Tuesday, January 7, 2014

College Graduates, Employment and Underemployment

Updated July 2015

While it is hard to dispute that the employment situation in the United States has improved since 2008 - 2009, for one group of Americans, the percentage who are either unemployed or underemployed is still elevated, particularly compared to the situation of a decade ago.

For many Americans, the ticket to success is closely tied to post-secondary education.  As we can see on this graph, it is quite apparent that a college education improves the odds of getting a job as shown on the red and blue lines:

By way of comparison, young workers had a peak unemployment rate of nearly 16 percent after the Great Recession compared to 10 percent for the general population.  College graduates had a peak unemployment rate of around 5 per cent, half that of the general population and a third of the rate experienced by young workers as a whole.  It is important to note that recent college graduates (within five years of graduation and between the ages of 22 and 27), have a substantially higher unemployment rate of around 7 percent and that their rate of unemployment remained elevated until 2012 when all other groups were seeing their rates drop.  If we look back in time, for the period from 1990 to 2013, all college graduates had an average unemployment rate of only 2.9 percent and recent college graduates had an unemployment rate averaging 4.3 percent.  This shows us that the current rates of four and six percent respectively are high by historical standards.
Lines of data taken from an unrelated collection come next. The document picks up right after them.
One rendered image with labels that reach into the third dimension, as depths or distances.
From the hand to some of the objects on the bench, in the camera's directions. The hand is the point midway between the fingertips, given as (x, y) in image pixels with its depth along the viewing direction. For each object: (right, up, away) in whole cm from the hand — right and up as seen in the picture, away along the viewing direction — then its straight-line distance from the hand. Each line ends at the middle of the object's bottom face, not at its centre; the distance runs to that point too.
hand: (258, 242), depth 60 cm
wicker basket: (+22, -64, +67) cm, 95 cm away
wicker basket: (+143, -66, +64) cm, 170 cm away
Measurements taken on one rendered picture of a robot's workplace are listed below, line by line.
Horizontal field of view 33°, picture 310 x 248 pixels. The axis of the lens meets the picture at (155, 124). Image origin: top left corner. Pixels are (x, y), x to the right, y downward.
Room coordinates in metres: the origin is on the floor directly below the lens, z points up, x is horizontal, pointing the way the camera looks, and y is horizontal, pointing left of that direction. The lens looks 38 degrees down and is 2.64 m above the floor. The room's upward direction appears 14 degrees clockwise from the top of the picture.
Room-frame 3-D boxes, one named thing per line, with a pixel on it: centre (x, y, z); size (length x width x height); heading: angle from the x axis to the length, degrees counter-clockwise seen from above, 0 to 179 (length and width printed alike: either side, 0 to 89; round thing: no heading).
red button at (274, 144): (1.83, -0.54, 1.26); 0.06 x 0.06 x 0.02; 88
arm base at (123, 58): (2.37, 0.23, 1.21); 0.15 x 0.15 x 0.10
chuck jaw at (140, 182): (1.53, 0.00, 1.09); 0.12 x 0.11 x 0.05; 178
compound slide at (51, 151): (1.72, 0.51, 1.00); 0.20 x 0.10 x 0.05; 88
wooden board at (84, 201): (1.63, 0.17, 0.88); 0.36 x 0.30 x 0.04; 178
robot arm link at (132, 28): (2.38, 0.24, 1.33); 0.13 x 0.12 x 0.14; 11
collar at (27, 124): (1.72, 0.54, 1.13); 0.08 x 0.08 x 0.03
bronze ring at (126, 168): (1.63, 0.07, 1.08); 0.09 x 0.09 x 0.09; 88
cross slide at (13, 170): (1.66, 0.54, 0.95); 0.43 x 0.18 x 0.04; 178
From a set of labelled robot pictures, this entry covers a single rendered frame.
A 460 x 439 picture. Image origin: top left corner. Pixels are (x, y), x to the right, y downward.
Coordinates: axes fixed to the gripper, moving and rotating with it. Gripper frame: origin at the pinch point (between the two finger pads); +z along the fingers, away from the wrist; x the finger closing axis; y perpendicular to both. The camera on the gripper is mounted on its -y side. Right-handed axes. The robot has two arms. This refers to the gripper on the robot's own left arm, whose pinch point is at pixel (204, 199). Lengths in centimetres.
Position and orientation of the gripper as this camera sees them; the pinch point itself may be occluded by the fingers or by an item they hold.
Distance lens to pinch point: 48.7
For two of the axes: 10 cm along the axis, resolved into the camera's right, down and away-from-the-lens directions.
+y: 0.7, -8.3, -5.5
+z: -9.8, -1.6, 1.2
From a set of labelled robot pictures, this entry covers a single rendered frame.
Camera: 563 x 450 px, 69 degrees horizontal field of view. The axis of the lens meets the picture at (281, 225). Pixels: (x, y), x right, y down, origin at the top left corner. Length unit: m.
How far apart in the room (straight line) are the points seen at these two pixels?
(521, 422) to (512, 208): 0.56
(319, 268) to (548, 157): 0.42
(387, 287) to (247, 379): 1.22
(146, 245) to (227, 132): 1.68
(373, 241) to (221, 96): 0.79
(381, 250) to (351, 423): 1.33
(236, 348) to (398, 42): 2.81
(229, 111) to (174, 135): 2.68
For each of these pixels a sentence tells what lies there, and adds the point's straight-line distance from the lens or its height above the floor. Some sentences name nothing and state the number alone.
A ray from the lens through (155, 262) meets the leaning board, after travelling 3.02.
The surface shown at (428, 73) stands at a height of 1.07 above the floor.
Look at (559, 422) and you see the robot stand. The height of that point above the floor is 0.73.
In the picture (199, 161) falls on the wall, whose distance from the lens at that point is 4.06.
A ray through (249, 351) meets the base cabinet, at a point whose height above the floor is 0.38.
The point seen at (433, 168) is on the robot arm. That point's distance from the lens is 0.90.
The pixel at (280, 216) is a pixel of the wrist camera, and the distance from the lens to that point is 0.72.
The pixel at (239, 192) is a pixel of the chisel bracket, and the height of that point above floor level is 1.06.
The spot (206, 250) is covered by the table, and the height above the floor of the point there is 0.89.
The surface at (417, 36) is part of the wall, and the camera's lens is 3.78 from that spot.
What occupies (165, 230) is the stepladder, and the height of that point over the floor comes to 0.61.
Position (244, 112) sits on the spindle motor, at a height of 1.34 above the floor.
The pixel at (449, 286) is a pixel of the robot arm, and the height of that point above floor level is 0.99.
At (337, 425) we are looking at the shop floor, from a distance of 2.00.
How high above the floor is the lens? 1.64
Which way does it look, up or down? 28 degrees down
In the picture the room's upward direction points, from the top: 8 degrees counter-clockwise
Here is a graph showing how college graduates' unemployment rate by age for the period from 2009 to 2011 compares to 1990 and 2000:

While in all three time periods, unemployment among college graduates decreased as the time after graduation rose, however, the rate even at 35 years of age was still 2 percentage points higher or double the rate in 2009 - 2011 than it was in either 1990 or 2000. It is interesting, however, to note that once a college graduate reaches the age of 27, their unemployment rate remains steady at around 4 percent.
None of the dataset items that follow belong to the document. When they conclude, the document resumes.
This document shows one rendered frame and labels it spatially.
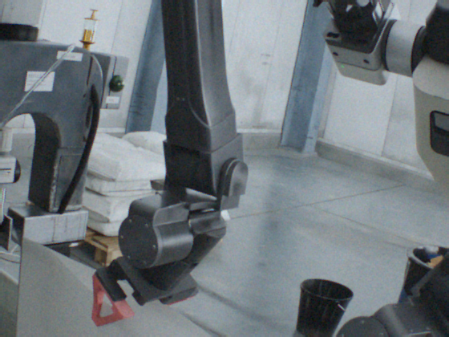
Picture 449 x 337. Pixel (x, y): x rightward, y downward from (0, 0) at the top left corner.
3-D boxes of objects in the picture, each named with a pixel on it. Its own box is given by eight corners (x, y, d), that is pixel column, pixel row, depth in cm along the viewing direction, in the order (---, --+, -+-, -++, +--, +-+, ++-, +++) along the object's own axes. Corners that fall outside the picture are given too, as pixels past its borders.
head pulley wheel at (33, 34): (47, 44, 95) (50, 29, 94) (2, 40, 88) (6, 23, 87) (18, 38, 100) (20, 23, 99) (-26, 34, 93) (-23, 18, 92)
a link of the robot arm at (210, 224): (241, 227, 74) (212, 189, 76) (204, 236, 68) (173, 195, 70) (206, 264, 77) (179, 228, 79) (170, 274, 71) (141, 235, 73)
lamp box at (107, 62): (119, 110, 108) (130, 58, 106) (100, 109, 104) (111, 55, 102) (91, 101, 112) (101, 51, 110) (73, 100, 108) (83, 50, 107)
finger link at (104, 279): (68, 304, 77) (100, 261, 73) (107, 294, 83) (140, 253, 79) (97, 347, 75) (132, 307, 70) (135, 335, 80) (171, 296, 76)
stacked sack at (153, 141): (222, 172, 453) (226, 152, 450) (181, 176, 418) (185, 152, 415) (151, 148, 490) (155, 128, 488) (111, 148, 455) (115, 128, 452)
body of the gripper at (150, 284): (107, 266, 75) (138, 227, 72) (162, 254, 83) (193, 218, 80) (137, 309, 73) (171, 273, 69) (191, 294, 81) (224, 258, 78)
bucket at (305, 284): (349, 333, 338) (362, 291, 333) (325, 348, 314) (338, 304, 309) (305, 315, 354) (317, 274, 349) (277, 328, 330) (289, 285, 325)
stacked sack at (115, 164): (188, 182, 406) (193, 159, 403) (113, 188, 352) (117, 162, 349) (140, 163, 429) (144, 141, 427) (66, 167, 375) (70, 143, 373)
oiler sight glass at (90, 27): (97, 42, 101) (102, 21, 100) (86, 41, 99) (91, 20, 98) (87, 40, 102) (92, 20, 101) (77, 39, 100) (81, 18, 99)
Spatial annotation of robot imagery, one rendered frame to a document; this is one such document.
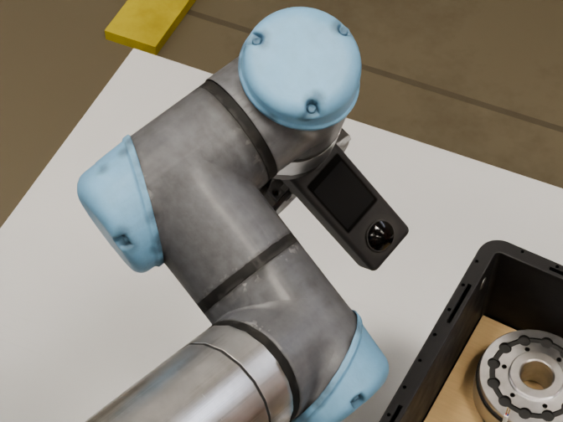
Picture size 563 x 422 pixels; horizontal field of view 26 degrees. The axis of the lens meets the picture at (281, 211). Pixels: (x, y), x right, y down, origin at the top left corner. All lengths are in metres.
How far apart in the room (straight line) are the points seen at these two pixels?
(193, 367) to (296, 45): 0.20
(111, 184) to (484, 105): 1.80
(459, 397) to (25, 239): 0.54
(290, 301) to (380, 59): 1.85
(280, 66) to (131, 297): 0.64
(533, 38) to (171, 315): 1.49
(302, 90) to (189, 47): 1.85
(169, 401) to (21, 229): 0.77
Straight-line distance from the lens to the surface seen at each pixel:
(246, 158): 0.75
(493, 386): 1.10
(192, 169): 0.74
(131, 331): 1.31
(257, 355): 0.70
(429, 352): 1.03
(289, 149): 0.76
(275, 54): 0.74
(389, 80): 2.52
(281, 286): 0.73
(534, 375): 1.14
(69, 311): 1.34
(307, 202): 0.91
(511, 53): 2.61
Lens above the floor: 1.80
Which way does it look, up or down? 52 degrees down
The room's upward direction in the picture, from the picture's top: straight up
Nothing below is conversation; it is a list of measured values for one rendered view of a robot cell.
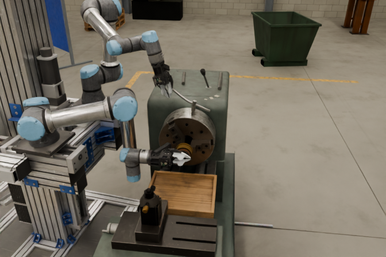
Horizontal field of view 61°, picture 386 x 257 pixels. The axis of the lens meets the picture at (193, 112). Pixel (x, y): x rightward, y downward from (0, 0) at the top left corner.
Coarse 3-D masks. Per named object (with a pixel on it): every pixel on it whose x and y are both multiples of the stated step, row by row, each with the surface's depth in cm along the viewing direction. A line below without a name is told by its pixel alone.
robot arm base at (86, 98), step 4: (100, 88) 209; (84, 92) 206; (88, 92) 205; (92, 92) 206; (96, 92) 207; (100, 92) 209; (84, 96) 207; (88, 96) 206; (92, 96) 206; (96, 96) 207; (100, 96) 209; (104, 96) 213; (84, 100) 207; (88, 100) 206; (92, 100) 206; (96, 100) 209; (100, 100) 209
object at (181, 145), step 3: (180, 144) 176; (183, 144) 175; (186, 144) 175; (177, 147) 175; (180, 147) 173; (183, 147) 173; (186, 147) 173; (189, 147) 174; (180, 150) 171; (183, 150) 171; (186, 150) 171; (189, 150) 173; (192, 150) 176; (186, 153) 171; (189, 153) 172
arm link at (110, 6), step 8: (96, 0) 183; (104, 0) 186; (112, 0) 188; (104, 8) 185; (112, 8) 188; (120, 8) 191; (104, 16) 189; (112, 16) 190; (112, 24) 194; (104, 48) 202; (104, 56) 205; (112, 56) 205; (104, 64) 206; (112, 64) 207; (120, 64) 214; (112, 72) 209; (120, 72) 213; (112, 80) 212
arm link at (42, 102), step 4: (24, 100) 160; (28, 100) 160; (32, 100) 159; (36, 100) 159; (40, 100) 159; (44, 100) 160; (24, 104) 157; (28, 104) 156; (32, 104) 156; (36, 104) 157; (40, 104) 158; (44, 104) 160; (48, 104) 163; (24, 108) 159; (44, 108) 159; (48, 108) 163
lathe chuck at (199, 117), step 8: (176, 112) 186; (184, 112) 183; (168, 120) 184; (176, 120) 179; (184, 120) 179; (192, 120) 178; (200, 120) 179; (208, 120) 185; (184, 128) 181; (192, 128) 180; (200, 128) 180; (208, 128) 179; (160, 136) 185; (168, 136) 184; (192, 136) 182; (200, 136) 182; (208, 136) 181; (160, 144) 187; (200, 152) 187; (208, 152) 186; (192, 160) 190; (200, 160) 189
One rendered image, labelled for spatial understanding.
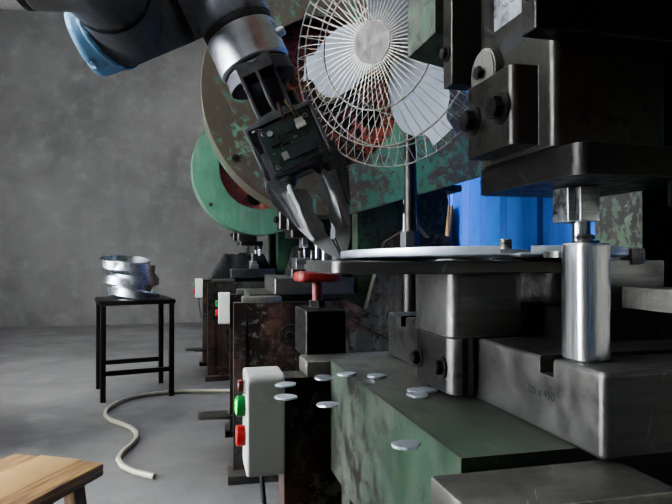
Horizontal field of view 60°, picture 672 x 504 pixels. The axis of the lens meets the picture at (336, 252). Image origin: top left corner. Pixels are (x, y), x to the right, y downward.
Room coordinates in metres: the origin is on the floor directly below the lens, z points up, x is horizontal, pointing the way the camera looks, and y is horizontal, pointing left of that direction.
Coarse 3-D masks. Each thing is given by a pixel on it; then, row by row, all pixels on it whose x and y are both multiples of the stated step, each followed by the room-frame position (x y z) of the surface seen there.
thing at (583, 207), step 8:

Here is a graph showing the underemployment rate for college graduates where underemployment is defined as working in a job that does not require a college degree:

Obviously, the issue of underemployment is a big problem for college graduates even though the rate has held steady for nearly two decades.  The underemployment rate for college graduates (in blue) as a whole stands at around 33 percent; this means that one-third of college graduates are working at jobs that do not require a degree.  The situation is even worse for new graduates as shown on the red line; 44 percent of new graduates in 2012 were working at jobs that do not require a degree.  You will also notice that the underemployment situation for new graduates has worsened significantly since 2000; during the recession at the beginning of the new millennium, the underemployment rate was only 34 percent showing that the current underemployment level is very close to the highest rate seen in nearly two decades.  There is an explanation for this phenomenon; during the 1980s and 1990s, businesses increased their hiring of college-educated workers in an attempt to adapt to the rapid technological changes that were occurring during those two decades.  As information technology matured, the demand for highly educated graduates dropped, resulting in college graduates resorting to employment opportunities that were previously performed by workers with lower skill levels.

Here is a graph showing the share of underemployed recent graduates that are only working part-time (defined as those working less than 35 hours per week):

During the 1990s, only 14 percent of all underemployed college graduates worked part-time, increasing to around 16 percent during the 2000s, not a significant change.  The problem lies with underemployed recent graduates; in 2000, only 15 percent of recent underemployed graduates were working part-time; this rate rose to 23 percent in 2011, nearly a 50 percent increase.  Obviously, underemployment data is showing that there has been a rather significant downward trend in the quality of jobs for recent college graduates. 

Lastly, let's look at the employment outcomes for college graduates by graduation subject major between 2009 and 2011:

It is interesting to see how widely variable post-graduation employment opportunities vary with the field of study chosen.  Engineering graduates have the best overall employment outcomes with only 5 percent unemployed and 20 percent underemployed.  The worst overall outcome is for graduates of leisure and hospitality; while only 4 percent of graduates in these subjects are unemployed, a staggering 63 percent are underemployed.  The highest unemployment rate at 8 percent is for graduates in architecture and construction, not terribly surprising given the retrenchment in the construction industry in the United States during and after the Great Recession, although 60 percent of graduates are still finding full employment in this field.  The lowest unemployment rate at 3 percent is found in those students who graduate in health studies.  In general, students that graduate with majors that provide technical training that emphasizes quantitative and analytical skills had the highest degree of employment after graduation.  While selecting a college major that offers the best employment opportunities is a great idea on paper, it is almost impossible to predict what sector of the economy will absorb the most graduates four or five years down the road.  What is in demand today may lead to long-term underemployment tomorrow.

While it is not terribly surprising that recent college graduates take some time to achieve full employment in their chosen field after graduation, it is apparent that the last decade has seen an increase in the number of college graduates that find themselves overqualified for the low-wage jobs that they are able to get.  In any case, college graduates that have entered the labor market since 2000 are finding that the employment situation is much less "friendly" than it was to their precursors.